SoftBank Owned Patent Troll, Using Monkey Selfie Law Firm, Sues To Block Covid-19 Testing, Using Theranos Patents

from the and-that's-not-even-all-the-insane-parts dept

Honestly, I wasn’t sure how to begin this story or how to fit all the insanity into the title. It’s a story involving patents, patent trolling, Covid-19, Theranos, and even the company that brought us all WeWork: SoftBank. Oh, and also Irell & Manella, the same law firm that once claimed it could represent a monkey in a copyright infringement dispute. You see, Irell & Manella has now filed one of the most utterly bullshit patent infringement lawsuits you’ll ever see.
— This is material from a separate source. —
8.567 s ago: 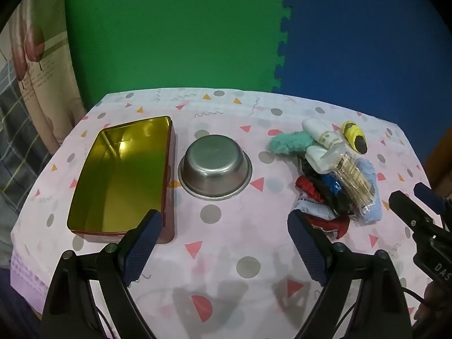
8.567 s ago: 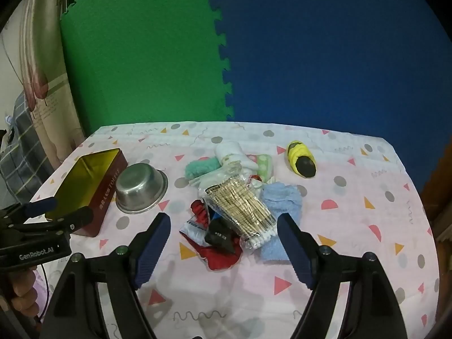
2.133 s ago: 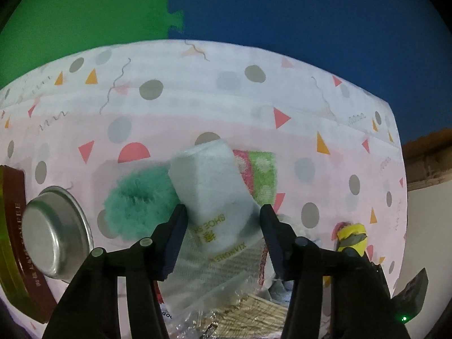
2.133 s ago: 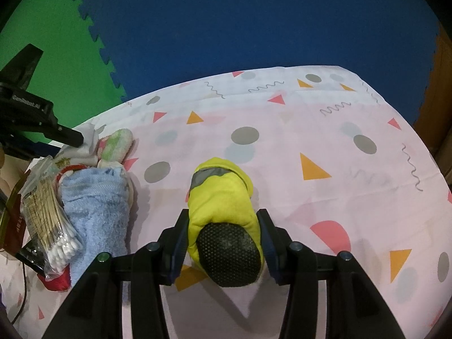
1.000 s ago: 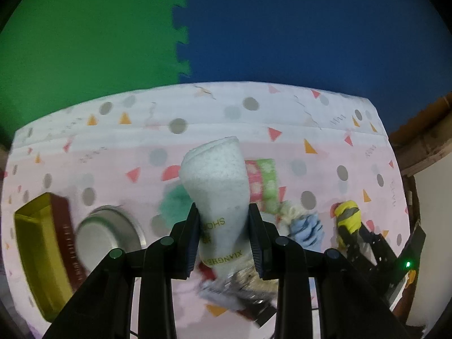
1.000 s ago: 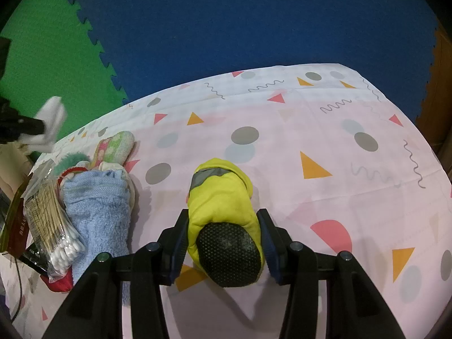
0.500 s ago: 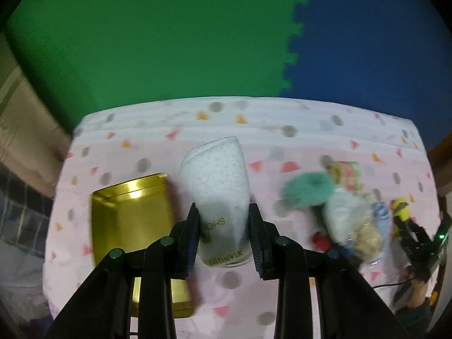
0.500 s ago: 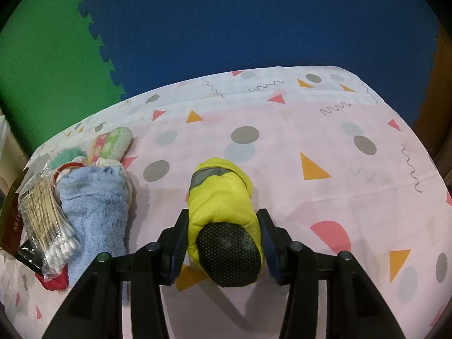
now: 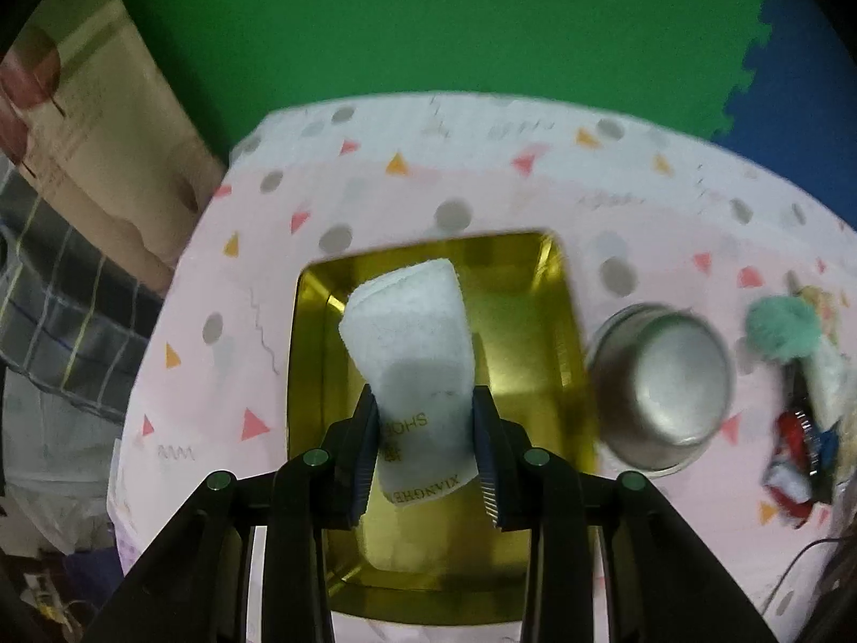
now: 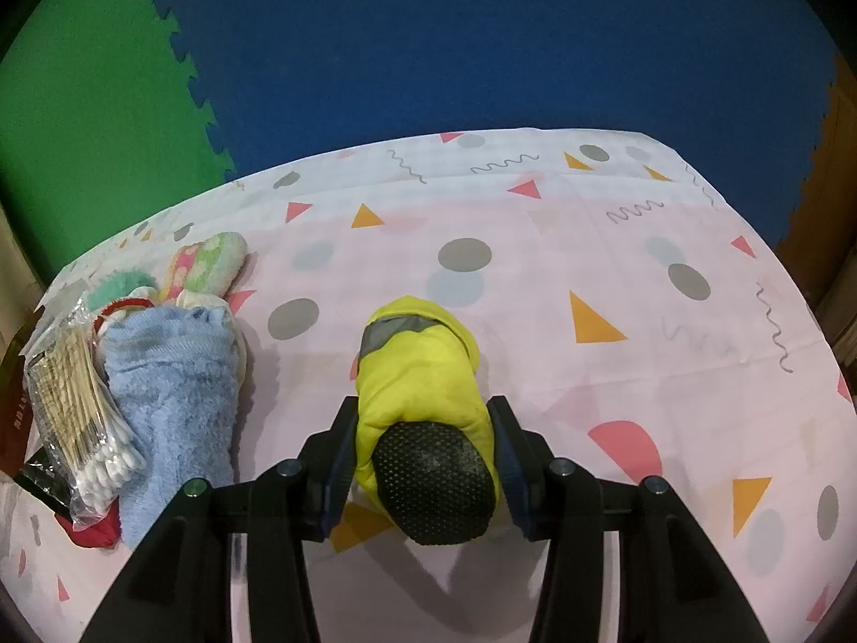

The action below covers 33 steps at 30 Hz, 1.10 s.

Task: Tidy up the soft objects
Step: 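Carry the white sock into the gold tin tray and open left gripper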

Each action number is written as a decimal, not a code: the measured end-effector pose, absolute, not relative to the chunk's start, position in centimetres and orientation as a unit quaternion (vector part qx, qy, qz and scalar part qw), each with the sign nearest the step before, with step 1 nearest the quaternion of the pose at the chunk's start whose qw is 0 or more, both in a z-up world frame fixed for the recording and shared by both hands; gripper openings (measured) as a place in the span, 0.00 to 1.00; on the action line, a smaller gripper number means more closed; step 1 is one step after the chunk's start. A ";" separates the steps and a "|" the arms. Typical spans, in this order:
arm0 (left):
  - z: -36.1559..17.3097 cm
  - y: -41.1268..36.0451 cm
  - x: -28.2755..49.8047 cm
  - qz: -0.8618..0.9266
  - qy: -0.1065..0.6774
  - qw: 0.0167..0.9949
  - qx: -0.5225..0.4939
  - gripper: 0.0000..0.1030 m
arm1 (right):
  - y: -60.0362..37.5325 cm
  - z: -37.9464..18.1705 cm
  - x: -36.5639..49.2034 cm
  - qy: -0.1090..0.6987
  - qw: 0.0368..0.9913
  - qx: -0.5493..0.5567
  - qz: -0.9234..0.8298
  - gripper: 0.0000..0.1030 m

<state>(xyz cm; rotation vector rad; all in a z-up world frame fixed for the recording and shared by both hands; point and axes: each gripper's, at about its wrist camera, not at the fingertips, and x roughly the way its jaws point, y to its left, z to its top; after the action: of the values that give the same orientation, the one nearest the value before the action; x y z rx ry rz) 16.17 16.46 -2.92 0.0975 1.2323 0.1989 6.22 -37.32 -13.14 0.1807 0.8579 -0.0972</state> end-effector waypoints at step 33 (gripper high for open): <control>-7.5 21.1 16.0 0.109 0.581 0.806 0.036 0.47 | -36.7 -13.2 6.5 0.424 0.902 0.054 -0.059 0.48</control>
<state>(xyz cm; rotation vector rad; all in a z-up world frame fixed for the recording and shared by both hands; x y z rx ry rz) 16.00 21.05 -7.46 0.0772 1.2432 0.2343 6.53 -36.69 -13.22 0.1111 0.8770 -0.1212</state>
They are representing “Labrador Diagnostics LLC” a patent troll which does not seem to exist other than to file this lawsuit, and which claims to hold the rights to two patents (US Patents 8,283,155 and 10,533,994) which, you’ll note, were originally granted to Elizabeth Holmes and Theranos — the firm that shut down in scandal over medical testing equipment that appears to have been oversold and never actually worked. Holmes is still facing federal charges of wire fraud over the whole Theranos debacle.

However, back in 2018, the remains of Theranos sold its patents to Fortress Investment Group. Fortress Investment Group is a SoftBank-funded massive patent troll. You may remember the name from the time last fall when Apple and Intel sued the firm, laying out how Fortress is a sort of uber-patent troll, gathering up a bunch of patents and then shaking down basically everyone. Lovely, right?

So, this SoftBank-owned patent troll, Fortress, bought up Theranos patents, and then set up this shell company, “Labrador Diagnostics,” which decided that right in the midst of the Covid-19 pandemic it was going to sue one of the companies making Covid-19 tests, saying that its test violates those Theranos patents, and literally demanding that the court bar the firm from making those Covid-19 tests.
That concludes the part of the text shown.